Because with distro packages, you don’t control the version — apt install node in January may not be the same in May. By adding the official NodeSource and MongoDB repos, we can pin exact versions and ensure consistency.
When it’s time to upgrade, we build and test against the new versions first — and only promote to production once we know it works.
Multi-Service App
Most real-world apps aren’t just one process. They’re made of multiple services that talk to each other:
- Frontend
- Backend
- Database
Instead of packing them into one container, we’ll run each as its own container. This separation is how Docker is used in practice. It makes debugging, replacement, and scaling much easier.
Diagram
Before we dive into commands, let’s picture the architecture:
Step 1 — Create a Work Folder & Network
Every app should live in its own directory. And services need a private network to talk to each other.
mkdir multiapp
cd multiapp
docker network create multinet
Step 2 — Start the Database
We’ll use the official postgres image. By default, POSTGRES_DB = POSTGRES_USER if not specified, so the database will also be named multiapp.
docker run -d --rm \
--network multinet \
--name multiapp_db \
-e POSTGRES_USER=multiapp \
-e POSTGRES_PASSWORD=mysecretpassword \
postgres:17.6-alpine3.22
Initialize a simple table:
docker run --rm --network multinet -e PGPASSWORD=mysecretpassword \
postgres:17.6-alpine3.22 psql -h multiapp_db -U multiapp -v ON_ERROR_STOP=1 -c "

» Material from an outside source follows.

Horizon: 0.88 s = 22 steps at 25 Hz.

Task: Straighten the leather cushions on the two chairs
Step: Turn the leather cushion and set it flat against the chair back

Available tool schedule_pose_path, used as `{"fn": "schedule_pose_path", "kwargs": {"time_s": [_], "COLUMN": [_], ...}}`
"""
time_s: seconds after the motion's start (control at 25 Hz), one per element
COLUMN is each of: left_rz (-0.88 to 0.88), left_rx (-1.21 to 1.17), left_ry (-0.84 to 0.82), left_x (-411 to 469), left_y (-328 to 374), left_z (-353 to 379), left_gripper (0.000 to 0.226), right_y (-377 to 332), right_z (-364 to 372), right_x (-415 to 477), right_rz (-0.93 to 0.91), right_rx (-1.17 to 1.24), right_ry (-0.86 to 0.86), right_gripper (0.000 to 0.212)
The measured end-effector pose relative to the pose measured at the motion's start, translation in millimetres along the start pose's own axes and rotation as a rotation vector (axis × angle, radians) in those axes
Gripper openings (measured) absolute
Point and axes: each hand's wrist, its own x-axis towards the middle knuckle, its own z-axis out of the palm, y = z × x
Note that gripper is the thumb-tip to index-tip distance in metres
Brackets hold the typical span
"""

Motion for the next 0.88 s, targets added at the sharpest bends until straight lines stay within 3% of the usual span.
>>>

CREATE TABLE IF NOT EXISTS messages (
id SERIAL PRIMARY KEY,
data TEXT NOT NULL
);
"
Step 3 — Start the Backend
PostgREST turns a PostgreSQL database into a REST API. Here we point it at multiapp_db using the same credentials.
docker run -d --rm --name multiapp_backend --network multinet \
-e PGRST_DB_URI=postgres://multiapp:mysecretpassword@multiapp_db:5432/multiapp \
-e PGRST_DB_ANON_ROLE=multiapp \
postgrest/postgrest:latest
Step 4 — Build a Custom Frontend
Nginx will serve a simple HTML form and proxy API requests to the backend.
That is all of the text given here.